Print out the whole listing below exactly as it is written.

===== Supplied information

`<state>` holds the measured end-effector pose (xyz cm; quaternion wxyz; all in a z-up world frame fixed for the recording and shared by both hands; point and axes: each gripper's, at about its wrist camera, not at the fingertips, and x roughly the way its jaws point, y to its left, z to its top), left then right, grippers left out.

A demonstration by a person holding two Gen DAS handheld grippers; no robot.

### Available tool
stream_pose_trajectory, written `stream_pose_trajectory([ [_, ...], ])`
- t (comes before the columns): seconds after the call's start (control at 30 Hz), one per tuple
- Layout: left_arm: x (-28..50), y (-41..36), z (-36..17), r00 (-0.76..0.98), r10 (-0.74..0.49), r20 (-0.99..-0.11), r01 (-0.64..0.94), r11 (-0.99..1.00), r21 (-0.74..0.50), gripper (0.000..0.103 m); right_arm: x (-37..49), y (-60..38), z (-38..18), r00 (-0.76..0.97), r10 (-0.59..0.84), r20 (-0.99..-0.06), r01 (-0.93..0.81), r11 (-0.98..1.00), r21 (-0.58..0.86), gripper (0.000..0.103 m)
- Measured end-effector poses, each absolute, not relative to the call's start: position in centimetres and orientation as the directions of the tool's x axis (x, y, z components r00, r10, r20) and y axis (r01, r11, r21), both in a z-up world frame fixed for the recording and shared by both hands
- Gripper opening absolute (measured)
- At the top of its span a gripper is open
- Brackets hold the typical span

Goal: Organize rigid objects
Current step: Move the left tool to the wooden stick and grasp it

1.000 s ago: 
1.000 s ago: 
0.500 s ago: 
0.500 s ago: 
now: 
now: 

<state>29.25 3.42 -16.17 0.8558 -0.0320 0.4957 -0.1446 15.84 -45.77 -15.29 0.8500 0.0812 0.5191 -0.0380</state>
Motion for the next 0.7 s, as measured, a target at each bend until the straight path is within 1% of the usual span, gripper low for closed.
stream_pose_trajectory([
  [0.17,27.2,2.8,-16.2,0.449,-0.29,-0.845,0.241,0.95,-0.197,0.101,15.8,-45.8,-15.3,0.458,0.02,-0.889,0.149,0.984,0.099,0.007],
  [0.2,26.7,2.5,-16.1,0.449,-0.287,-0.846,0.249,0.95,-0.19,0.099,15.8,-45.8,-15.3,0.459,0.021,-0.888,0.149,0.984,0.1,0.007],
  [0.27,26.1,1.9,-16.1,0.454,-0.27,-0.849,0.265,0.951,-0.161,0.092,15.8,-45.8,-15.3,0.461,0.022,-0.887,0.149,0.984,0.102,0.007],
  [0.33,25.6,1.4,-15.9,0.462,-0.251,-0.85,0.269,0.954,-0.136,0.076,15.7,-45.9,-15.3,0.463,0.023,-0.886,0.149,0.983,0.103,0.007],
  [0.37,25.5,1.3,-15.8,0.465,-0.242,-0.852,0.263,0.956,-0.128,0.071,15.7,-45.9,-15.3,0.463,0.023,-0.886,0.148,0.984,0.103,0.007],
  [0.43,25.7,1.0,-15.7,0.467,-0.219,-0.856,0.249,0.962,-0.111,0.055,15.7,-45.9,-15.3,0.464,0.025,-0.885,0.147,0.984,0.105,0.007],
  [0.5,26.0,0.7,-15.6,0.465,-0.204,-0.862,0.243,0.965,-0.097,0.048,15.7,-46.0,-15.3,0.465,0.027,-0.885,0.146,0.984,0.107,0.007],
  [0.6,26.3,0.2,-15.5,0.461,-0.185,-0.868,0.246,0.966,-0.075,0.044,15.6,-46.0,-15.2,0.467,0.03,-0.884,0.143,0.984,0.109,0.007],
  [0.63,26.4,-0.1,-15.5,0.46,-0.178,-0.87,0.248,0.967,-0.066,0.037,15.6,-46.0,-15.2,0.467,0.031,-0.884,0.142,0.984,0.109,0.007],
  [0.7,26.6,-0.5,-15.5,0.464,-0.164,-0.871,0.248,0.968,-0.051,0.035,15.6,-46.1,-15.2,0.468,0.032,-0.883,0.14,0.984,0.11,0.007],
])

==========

Your solution:
`<state>` holds the measured end-effector pose (xyz cm; quaternion wxyz; all in a z-up world frame fixed for the recording and shared by both hands; point and axes: each gripper's, at about its wrist camera, not at the fingertips, and x roughly the way its jaws point, y to its left, z to its top), left then right, grippers left out.

A demonstration by a person holding two Gen DAS handheld grippers; no robot.

### Available tool
stream_pose_trajectory, written `stream_pose_trajectory([ [_, ...], ])`
- t (comes before the columns): seconds after the call's start (control at 30 Hz), one per tuple
- Layout: left_arm: x (-28..50), y (-41..36), z (-36..17), r00 (-0.76..0.98), r10 (-0.74..0.49), r20 (-0.99..-0.11), r01 (-0.64..0.94), r11 (-0.99..1.00), r21 (-0.74..0.50), gripper (0.000..0.103 m); right_arm: x (-37..49), y (-60..38), z (-38..18), r00 (-0.76..0.97), r10 (-0.59..0.84), r20 (-0.99..-0.06), r01 (-0.93..0.81), r11 (-0.98..1.00), r21 (-0.58..0.86), gripper (0.000..0.103 m)
- Measured end-effector poses, each absolute, not relative to the call's start: position in centimetres and orientation as the directions of the tool's x axis (x, y, z components r00, r10, r20) and y axis (r01, r11, r21), both in a z-up world frame fixed for the recording and shared by both hands
- Gripper opening absolute (measured)
- At the top of its span a gripper is open
- Brackets hold the typical span

Goal: Organize rigid objects
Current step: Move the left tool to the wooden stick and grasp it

1.000 s ago: 
1.000 s ago: 
0.500 s ago: 
0.500 s ago: 
now: 
now: 

<state>29.25 3.42 -16.17 0.8558 -0.0320 0.4957 -0.1446 15.84 -45.77 -15.29 0.8500 0.0812 0.5191 -0.0380</state>
Motion for the next 0.7 s, as measured, a target at each bend until the straight path is within 1% of the usual span, gripper low for closed.
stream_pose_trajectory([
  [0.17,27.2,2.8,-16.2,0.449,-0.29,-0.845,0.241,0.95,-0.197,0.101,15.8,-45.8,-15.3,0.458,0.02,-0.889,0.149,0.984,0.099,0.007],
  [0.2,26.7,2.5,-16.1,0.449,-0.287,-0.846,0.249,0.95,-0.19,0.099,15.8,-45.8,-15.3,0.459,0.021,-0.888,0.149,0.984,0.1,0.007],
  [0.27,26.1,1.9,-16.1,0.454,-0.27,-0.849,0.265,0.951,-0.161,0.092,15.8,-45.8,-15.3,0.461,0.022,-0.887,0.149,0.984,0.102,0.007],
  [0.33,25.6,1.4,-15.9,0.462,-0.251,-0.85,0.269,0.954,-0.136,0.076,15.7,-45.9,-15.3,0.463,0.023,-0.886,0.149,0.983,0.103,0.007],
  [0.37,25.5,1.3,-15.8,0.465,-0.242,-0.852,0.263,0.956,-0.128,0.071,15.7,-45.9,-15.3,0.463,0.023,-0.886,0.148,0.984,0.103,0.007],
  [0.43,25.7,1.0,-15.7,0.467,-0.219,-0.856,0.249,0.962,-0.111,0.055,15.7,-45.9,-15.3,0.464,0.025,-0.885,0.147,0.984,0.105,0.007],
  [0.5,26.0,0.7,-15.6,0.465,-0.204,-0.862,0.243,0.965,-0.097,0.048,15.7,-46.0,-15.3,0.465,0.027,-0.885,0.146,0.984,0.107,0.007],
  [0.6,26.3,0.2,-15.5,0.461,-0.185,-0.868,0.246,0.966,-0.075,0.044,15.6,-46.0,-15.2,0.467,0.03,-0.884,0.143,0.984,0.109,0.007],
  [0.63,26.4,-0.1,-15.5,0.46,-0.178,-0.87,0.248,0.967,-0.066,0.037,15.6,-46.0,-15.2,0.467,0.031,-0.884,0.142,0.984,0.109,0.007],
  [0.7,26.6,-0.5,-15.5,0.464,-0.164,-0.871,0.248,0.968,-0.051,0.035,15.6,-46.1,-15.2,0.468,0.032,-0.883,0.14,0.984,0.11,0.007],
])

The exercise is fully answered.